OhYouBadBadKitten · 14/01/2020 15:58

It is a good point, has he been taught coping mechanisms for when he does have a flashback?

RLEOM · 14/01/2020 23:14

Could you put it in the garden for now? (Obviously I'm not sure what it is.) So it's near but not directly in his space. Then you could consider putting it back in the house when he's ready. After all, he has to live there, he doesn't have to live with family.

On the flip side, he does need exposure. I'm just not sure how fair it is that it's around all the time in the place he calls home. How about only having it out one day a week? Would he be OK if it was kept in a cupboard?

RLEOM · 14/01/2020 23:15

Or for an hour every day?

IvyBush123 · 16/01/2020 18:33

@Noeuf Do you have a lot of triggers in the House now? Aren’t they triggers any more to your dc?

OP posts:
IvyBush123 · 16/01/2020 18:40

@BrigidSt My dh goes shopping, he had been working on this. I think it sometimes is still difficult for him but he soldiers on. It gets better with time.
If you wants please tell me how the EMDR goes but you do not have to.

OP posts:
LizzieSiddal · 16/01/2020 18:45

I too would either drink it myself or pour it out for DH to drink.

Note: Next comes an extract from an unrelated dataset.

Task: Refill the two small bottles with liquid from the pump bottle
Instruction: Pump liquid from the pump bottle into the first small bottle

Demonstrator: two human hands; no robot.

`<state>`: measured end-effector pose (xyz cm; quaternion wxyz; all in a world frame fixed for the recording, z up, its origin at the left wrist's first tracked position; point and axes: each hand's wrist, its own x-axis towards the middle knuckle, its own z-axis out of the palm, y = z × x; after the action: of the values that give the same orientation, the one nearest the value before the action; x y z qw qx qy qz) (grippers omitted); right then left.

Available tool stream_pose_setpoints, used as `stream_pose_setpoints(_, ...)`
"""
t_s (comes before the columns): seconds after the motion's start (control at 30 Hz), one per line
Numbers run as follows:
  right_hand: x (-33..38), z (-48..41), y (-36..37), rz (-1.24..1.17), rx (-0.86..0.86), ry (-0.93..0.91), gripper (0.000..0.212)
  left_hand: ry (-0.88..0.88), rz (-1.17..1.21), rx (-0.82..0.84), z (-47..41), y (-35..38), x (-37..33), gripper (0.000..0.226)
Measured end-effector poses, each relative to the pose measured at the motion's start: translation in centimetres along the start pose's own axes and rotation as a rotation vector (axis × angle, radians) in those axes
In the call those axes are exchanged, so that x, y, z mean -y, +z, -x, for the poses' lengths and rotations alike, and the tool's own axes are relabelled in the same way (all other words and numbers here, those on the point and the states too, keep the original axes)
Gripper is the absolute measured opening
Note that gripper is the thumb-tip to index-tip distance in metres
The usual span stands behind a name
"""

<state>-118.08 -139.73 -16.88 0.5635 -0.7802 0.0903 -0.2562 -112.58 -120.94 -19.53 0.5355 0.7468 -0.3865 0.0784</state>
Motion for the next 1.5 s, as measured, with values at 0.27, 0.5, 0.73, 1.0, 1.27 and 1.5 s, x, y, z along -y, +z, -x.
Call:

IvyBush123 · 16/01/2020 18:46

@Craftycorvid

It’s more like feeling anxiety and disgust and the need to wash his hands when he sees the trigger and also feeling angry at himself because he feels that way. He is very afraid that he might accidentally touch it and that this feelings might become unbearable for him then and that he might snatch then.

OP posts:
IvyBush123 · 16/01/2020 18:51

@Gutterton Dh told me that his therapist told him before I even bought this trigger.
He has asked me to throwing away but I reminded him that his therapist didn’t want him to as other people to throw away his triggers.

He actually planned to throw it away then but did not manage to but was visibly feeling distressed and sweating.